Task description
In the listing below, find every line with the string "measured" and pull it out.

● ● ● ●

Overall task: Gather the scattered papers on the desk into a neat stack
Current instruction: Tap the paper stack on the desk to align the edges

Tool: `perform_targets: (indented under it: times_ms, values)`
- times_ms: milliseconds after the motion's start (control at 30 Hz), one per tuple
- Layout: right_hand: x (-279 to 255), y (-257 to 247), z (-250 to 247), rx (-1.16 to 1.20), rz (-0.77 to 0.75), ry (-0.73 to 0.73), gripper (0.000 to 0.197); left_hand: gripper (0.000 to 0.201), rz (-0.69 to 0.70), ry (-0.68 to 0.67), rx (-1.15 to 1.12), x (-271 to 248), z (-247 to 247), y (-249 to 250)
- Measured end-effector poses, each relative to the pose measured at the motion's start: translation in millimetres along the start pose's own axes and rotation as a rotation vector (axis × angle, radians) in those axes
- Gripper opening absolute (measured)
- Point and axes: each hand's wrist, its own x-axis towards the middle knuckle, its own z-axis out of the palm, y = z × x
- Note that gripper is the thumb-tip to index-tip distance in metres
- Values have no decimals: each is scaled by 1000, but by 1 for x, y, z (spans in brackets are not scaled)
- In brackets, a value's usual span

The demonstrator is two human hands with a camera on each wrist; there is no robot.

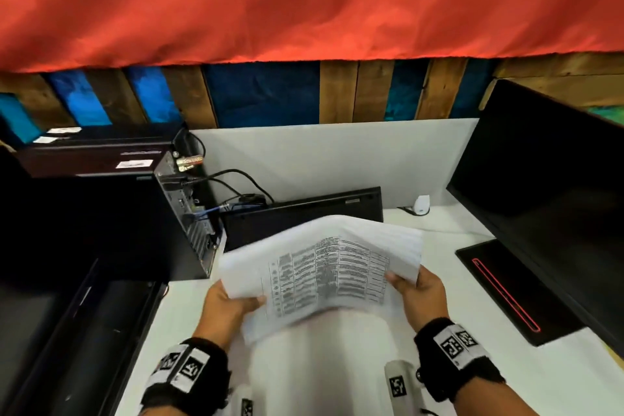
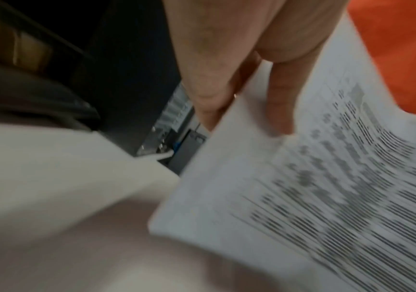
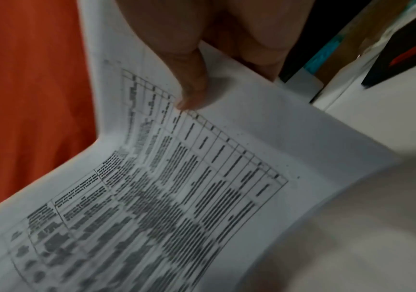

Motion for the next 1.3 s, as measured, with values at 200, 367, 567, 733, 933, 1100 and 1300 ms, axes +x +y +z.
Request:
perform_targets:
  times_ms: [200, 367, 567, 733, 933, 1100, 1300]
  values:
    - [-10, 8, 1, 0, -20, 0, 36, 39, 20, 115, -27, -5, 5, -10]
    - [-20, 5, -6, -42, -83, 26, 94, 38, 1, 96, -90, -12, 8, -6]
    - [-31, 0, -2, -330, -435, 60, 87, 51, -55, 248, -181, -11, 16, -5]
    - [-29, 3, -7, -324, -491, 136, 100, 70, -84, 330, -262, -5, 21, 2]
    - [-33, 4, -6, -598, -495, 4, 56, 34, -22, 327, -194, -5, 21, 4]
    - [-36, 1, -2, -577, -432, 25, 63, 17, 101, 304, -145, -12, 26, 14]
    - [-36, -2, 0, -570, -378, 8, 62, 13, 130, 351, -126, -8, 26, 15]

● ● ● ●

Answer to this task
- Measured end-effector poses, each relative to the pose measured at the motion's start: translation in millimetres along the start pose's own axes and rotation as a rotation vector (axis × angle, radians) in those axes
- Gripper opening absolute (measured)
Motion for the next 1.3 s, as measured, with values at 200, 367, 567, 733, 933, 1100 and 1300 ms, axes +x +y +z.

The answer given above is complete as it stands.